# Obtaining the fitted values of main effects and interactions when GLM coding is used

In short, I need to decompose the fitted values obtained from ANOVA into components corresponding to each term in ANOVA statement. This problem appears trivial, but it becomes tricky when GLM coding is used for the design matrix. Let's take a balanced 2*2 ANOVA with 2 observations per cell.

Y = A + B + A*B

GLM coding produces 8*9 design matrix:

Intercept – column 0

Main effect of A – columns 1-2

Main effect of B – columns 3-4

Interaction – columns 5-8

The estimated coefficients, $$b$$, look like (4 estimable parameters, as expected):

$$b_0 \ b_1 \ b_2 \ b_3 \ b_4 \ b_5 \ b_6 \ b_7 \ b_8$$

5.5 -0.915 0 1.15 0 -0.36 0 0 0

Let's take the covariate pattern:

1 1 0 1 0 1 0 0 0

for which the fitted value is 5.375. One could say that it's decomposed as

5.375 = 5.5 (Int) - 0.915 (A main effect) + 1.15 (B main effect) - 0.36 (A*B interaction)

but that's not the case.
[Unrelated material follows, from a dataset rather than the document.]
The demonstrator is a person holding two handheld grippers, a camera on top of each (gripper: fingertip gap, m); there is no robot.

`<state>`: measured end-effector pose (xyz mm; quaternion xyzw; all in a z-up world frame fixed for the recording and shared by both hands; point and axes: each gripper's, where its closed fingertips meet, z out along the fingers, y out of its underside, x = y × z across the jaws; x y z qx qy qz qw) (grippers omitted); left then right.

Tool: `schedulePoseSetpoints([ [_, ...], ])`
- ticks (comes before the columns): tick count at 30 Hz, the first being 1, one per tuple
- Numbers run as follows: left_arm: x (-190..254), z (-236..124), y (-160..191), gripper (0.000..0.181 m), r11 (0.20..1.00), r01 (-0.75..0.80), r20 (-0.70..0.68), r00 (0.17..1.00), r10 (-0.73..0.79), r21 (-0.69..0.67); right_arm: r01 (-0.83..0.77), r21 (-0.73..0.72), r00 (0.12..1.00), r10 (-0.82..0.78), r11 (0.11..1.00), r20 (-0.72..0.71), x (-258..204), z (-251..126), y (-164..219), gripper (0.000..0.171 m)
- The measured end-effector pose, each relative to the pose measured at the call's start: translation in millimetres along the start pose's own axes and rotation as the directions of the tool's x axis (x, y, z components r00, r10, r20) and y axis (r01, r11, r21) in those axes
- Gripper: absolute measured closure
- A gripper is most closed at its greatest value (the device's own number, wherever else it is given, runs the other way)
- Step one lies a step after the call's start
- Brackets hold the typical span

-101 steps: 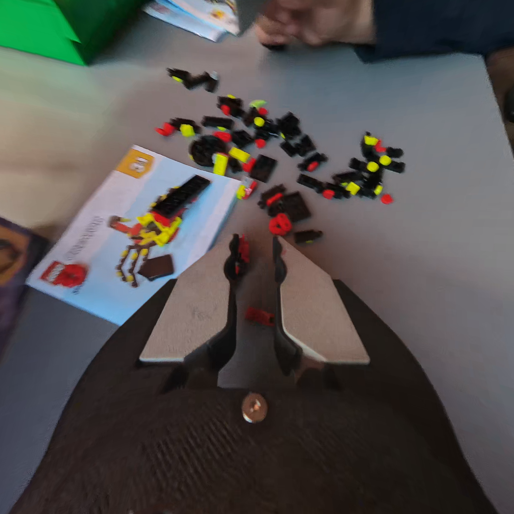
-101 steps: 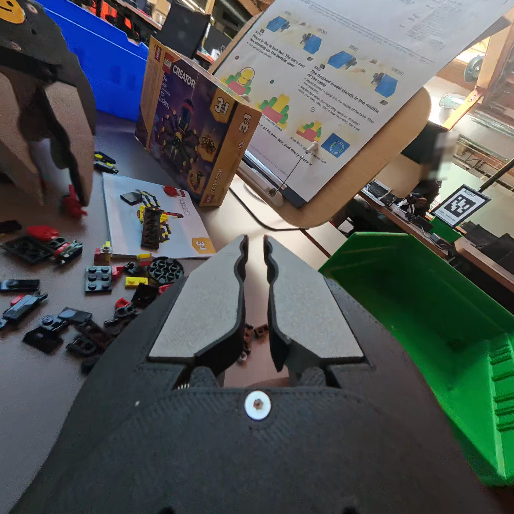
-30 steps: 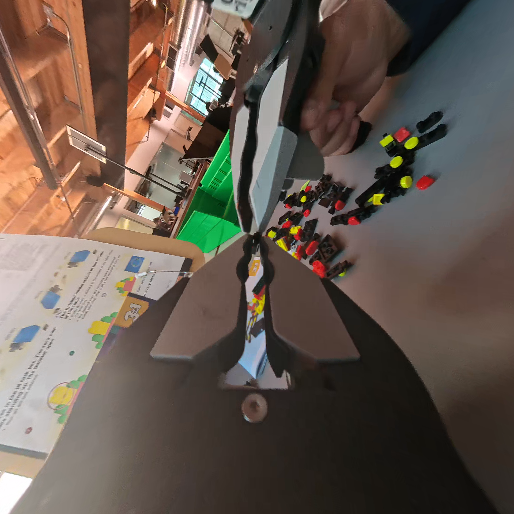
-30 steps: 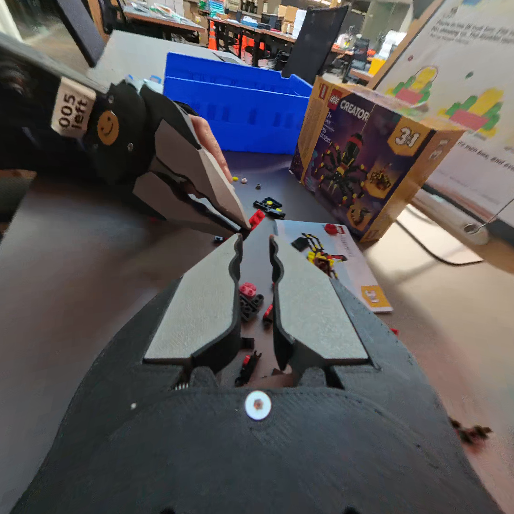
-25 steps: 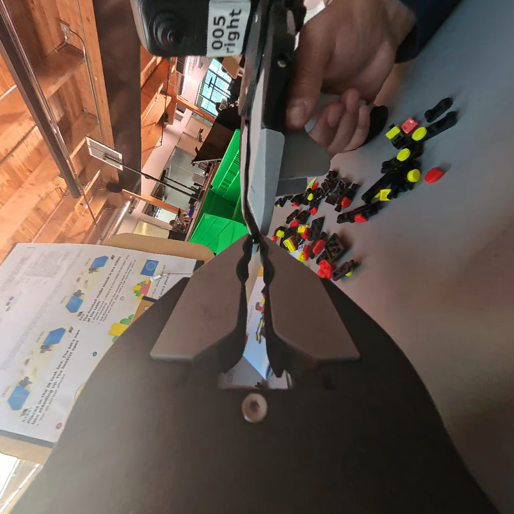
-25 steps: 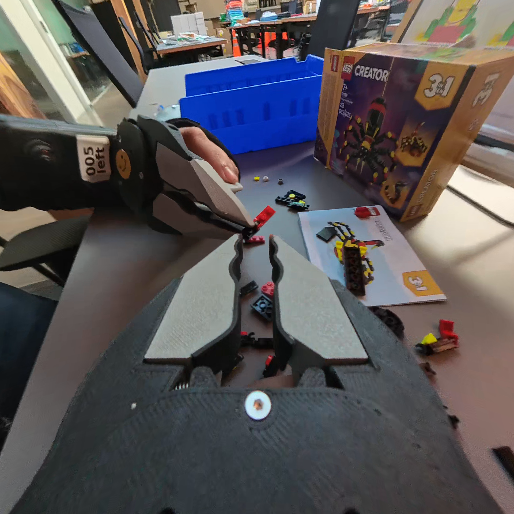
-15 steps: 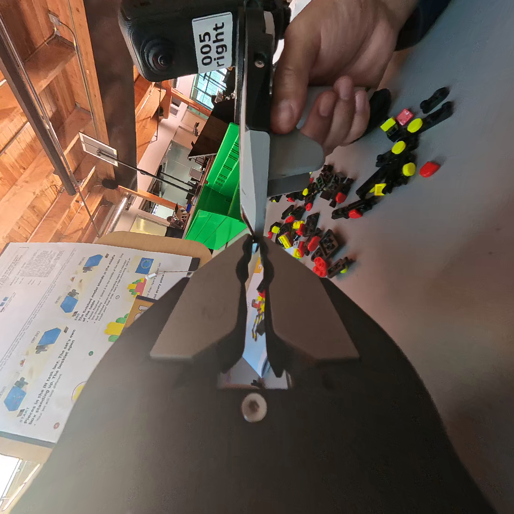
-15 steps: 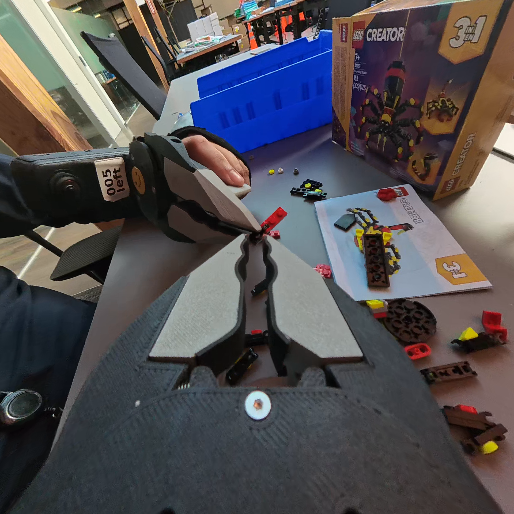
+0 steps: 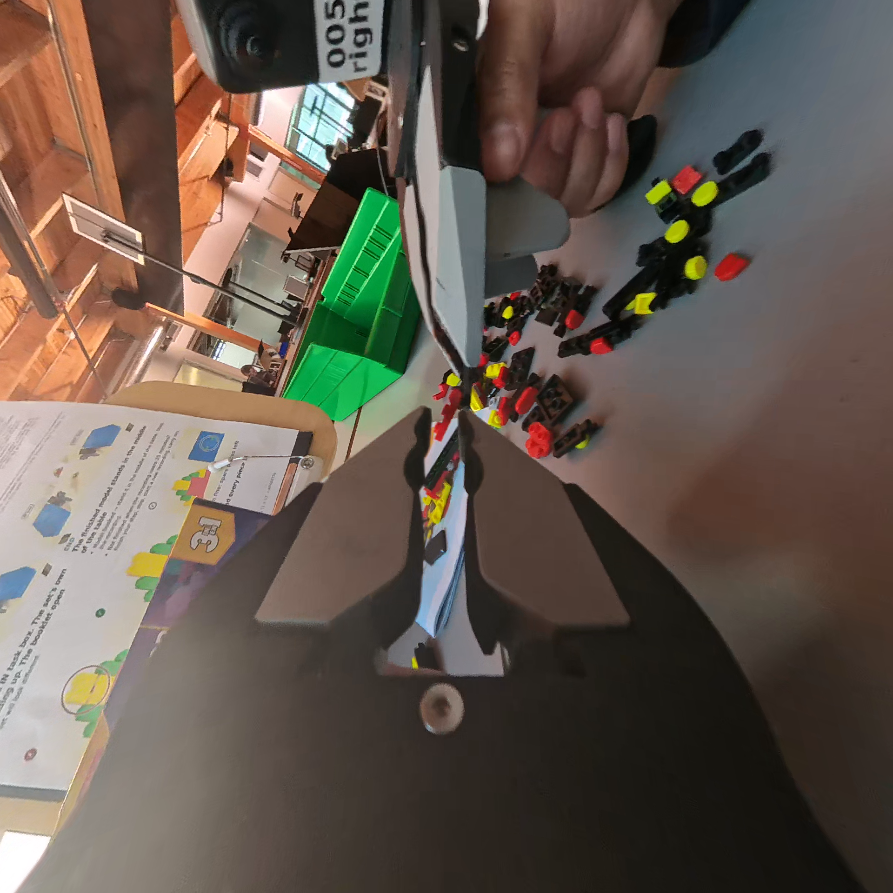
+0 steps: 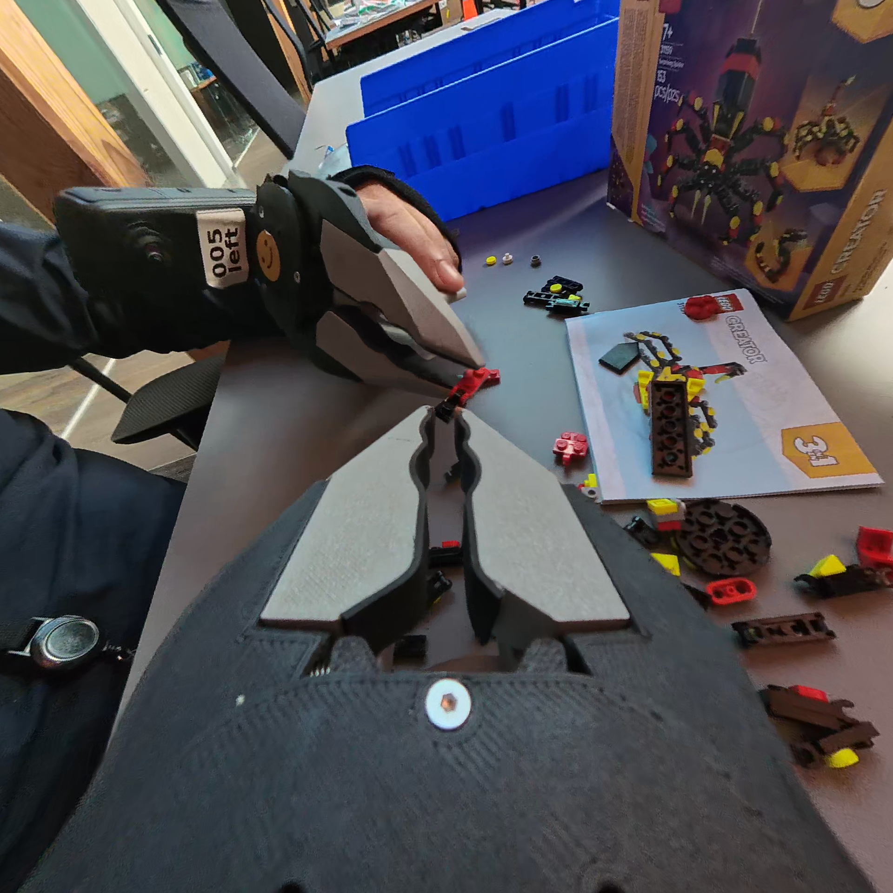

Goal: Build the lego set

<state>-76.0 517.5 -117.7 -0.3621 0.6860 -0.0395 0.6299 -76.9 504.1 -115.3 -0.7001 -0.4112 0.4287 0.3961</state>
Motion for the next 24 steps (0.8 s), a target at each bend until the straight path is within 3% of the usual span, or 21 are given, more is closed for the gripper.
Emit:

The linear restrictions for Type III hypotheses to test the significance of the two main effects and interactions are created as specified here.

In particular, to test

H0: Main effect of A = 0,

we test whether $$k'b = 0$$ where $$k$$ is (defined up to a multiple):

0 0.894427 -0.894427 0 0 0.447214 0.447214 -0.447214 -0.447214

That shows that, for the given covariate pattern, the point estimate of A main effect depends on both $$b_1$$ and $$b_5$$, not just $$b_1$$.
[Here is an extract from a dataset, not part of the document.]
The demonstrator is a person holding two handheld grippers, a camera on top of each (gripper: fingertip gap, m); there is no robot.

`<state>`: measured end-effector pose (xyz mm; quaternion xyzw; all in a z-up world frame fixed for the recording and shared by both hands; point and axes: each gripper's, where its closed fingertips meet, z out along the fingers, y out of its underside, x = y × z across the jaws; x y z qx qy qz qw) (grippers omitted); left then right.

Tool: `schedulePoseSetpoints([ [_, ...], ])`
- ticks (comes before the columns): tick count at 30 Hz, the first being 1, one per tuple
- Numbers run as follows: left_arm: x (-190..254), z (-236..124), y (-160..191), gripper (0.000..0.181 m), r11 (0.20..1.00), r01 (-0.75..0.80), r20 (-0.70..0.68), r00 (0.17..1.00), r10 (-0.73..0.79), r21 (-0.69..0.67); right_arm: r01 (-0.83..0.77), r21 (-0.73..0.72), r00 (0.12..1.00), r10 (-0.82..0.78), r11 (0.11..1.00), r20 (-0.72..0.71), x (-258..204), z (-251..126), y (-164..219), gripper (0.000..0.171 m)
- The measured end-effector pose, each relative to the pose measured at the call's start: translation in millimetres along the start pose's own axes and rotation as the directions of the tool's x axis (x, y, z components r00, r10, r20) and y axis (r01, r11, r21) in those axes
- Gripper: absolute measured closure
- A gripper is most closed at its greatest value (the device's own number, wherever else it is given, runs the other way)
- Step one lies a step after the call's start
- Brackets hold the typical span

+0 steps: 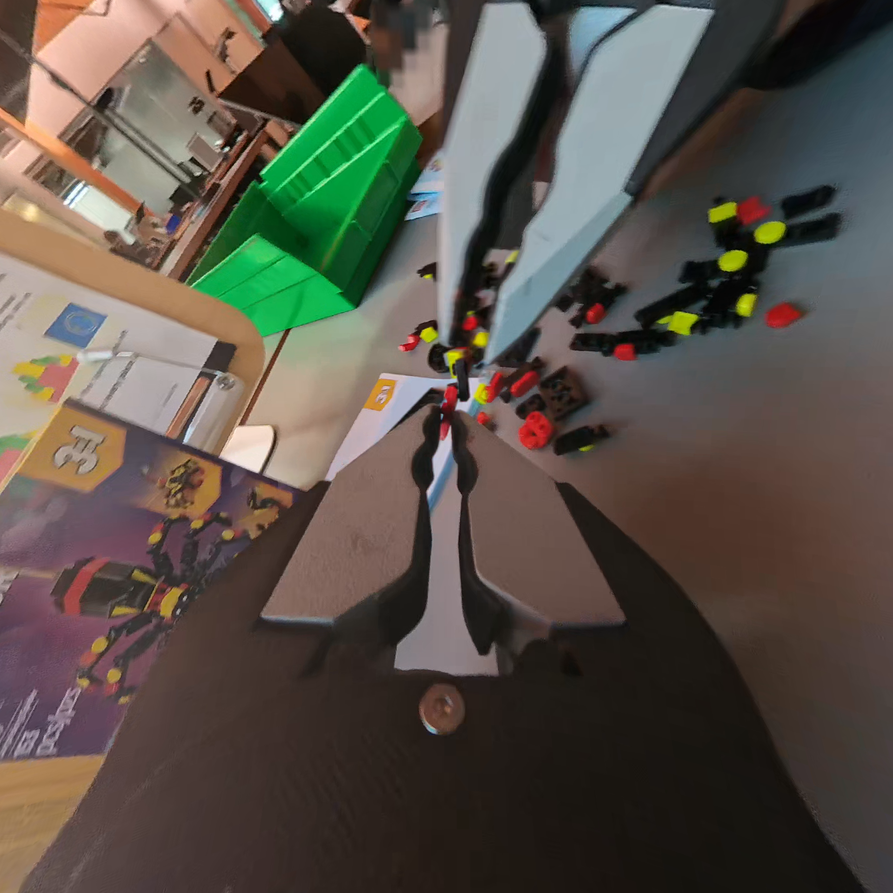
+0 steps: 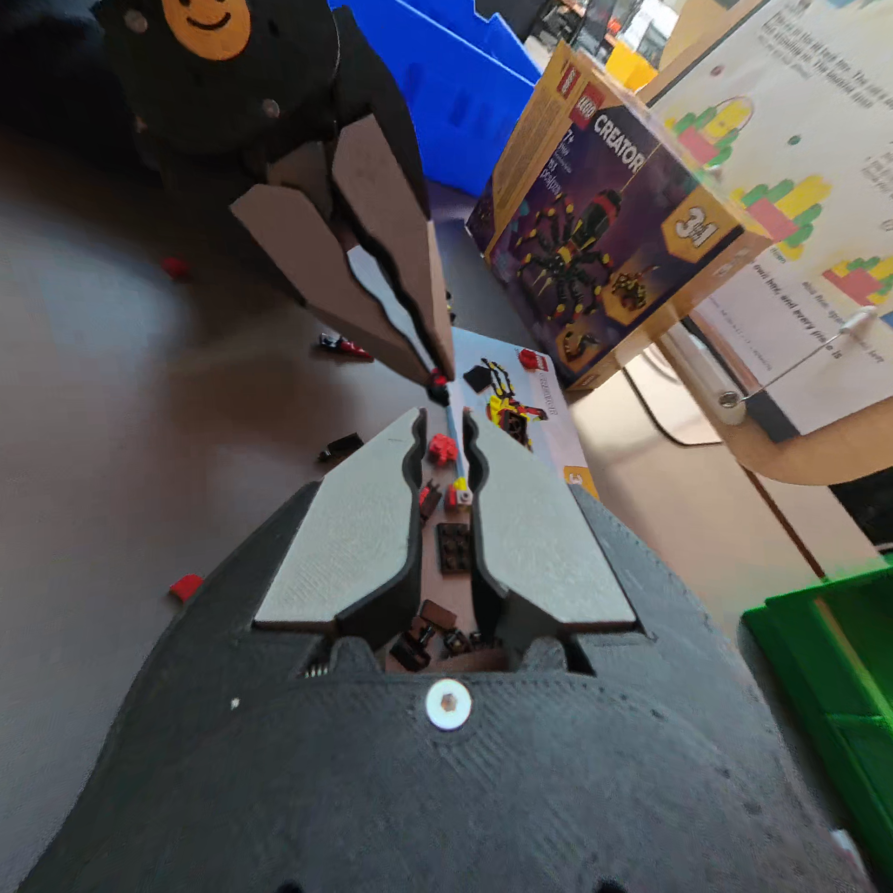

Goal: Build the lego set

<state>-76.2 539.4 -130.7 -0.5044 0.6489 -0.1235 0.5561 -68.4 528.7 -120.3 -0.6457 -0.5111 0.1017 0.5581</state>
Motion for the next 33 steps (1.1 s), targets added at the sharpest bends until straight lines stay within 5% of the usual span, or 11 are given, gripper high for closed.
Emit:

To test H0: Main effect of B = 0, we use the restriction:

0 0 0 0.894427 -0.894427 0.447214 -0.447214 0.447214 -0.447214

and for H0: A*B = 0 it is:

0 0 0 0 0 1 -1 -1 1

I estimated the model using the GLM coded design, ran the corresponding three tests, and all the fitted values and p-values check out vs SAS. The problem is I don't know how to use all that information in order to obtain the point estimates of main effects and interactions for a given covariate pattern.